Science and poetry intertwine with this year’s Prize Poets’ selection of writers. Two recipients of poetry’s legendary newcomers award, The Yale Prize for Younger Poets, will be debuted by Houston Public Library and Public Poetry with their annual Prize Poet’s showcase on Saturday January 12th. Fady Joudah won the prestigious award in 2024 with his book The Earth in the Attic, and Katherine Larson won in 2024 with Radial Symmetry.
Each poet’s work reflects different aspects of style and theme in their writings.
A son of Palestinian refugees, Joudah’s style is more of a narrative, story-telling perspective with themes varying from faith to life struggles to identity with swift clarity. In a 2024 interview with Houston Chronicle, Joudah said, “I wanted to do something different with poetry in the sense that as a son of refugees, exile for me was not a metaphorical state, it was a lineage… I wanted to engage the concept of the stateless person as a theme. For me being a physician, patients are displaced people, at least momentarily. I wanted to take that to a larger stage, a world stage.”

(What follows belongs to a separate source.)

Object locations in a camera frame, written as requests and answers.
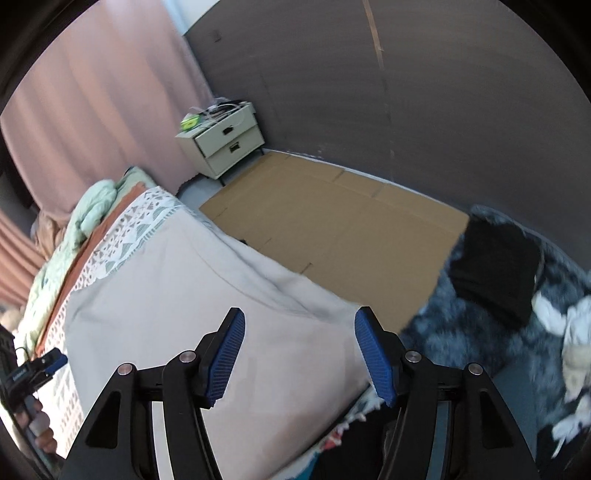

Whereas, the style of Larson, who is also a molecular biologist and field ecologist, is one of juxtaposition; where science and language unite for a brief cataclysm of emotion and intellect. When she premiered on PBS’ Newshour, she said, “Poetry for me is a place of encounter. It’s a space in which disparate elements can come into relation with each other.”
The event will be held from 2:00p.m. until 3:30p.m. at Houston Public Library (Jesse H. Jones Branch) and is open to the public. There is no charge to participate in this fusion of language and science through poetic means.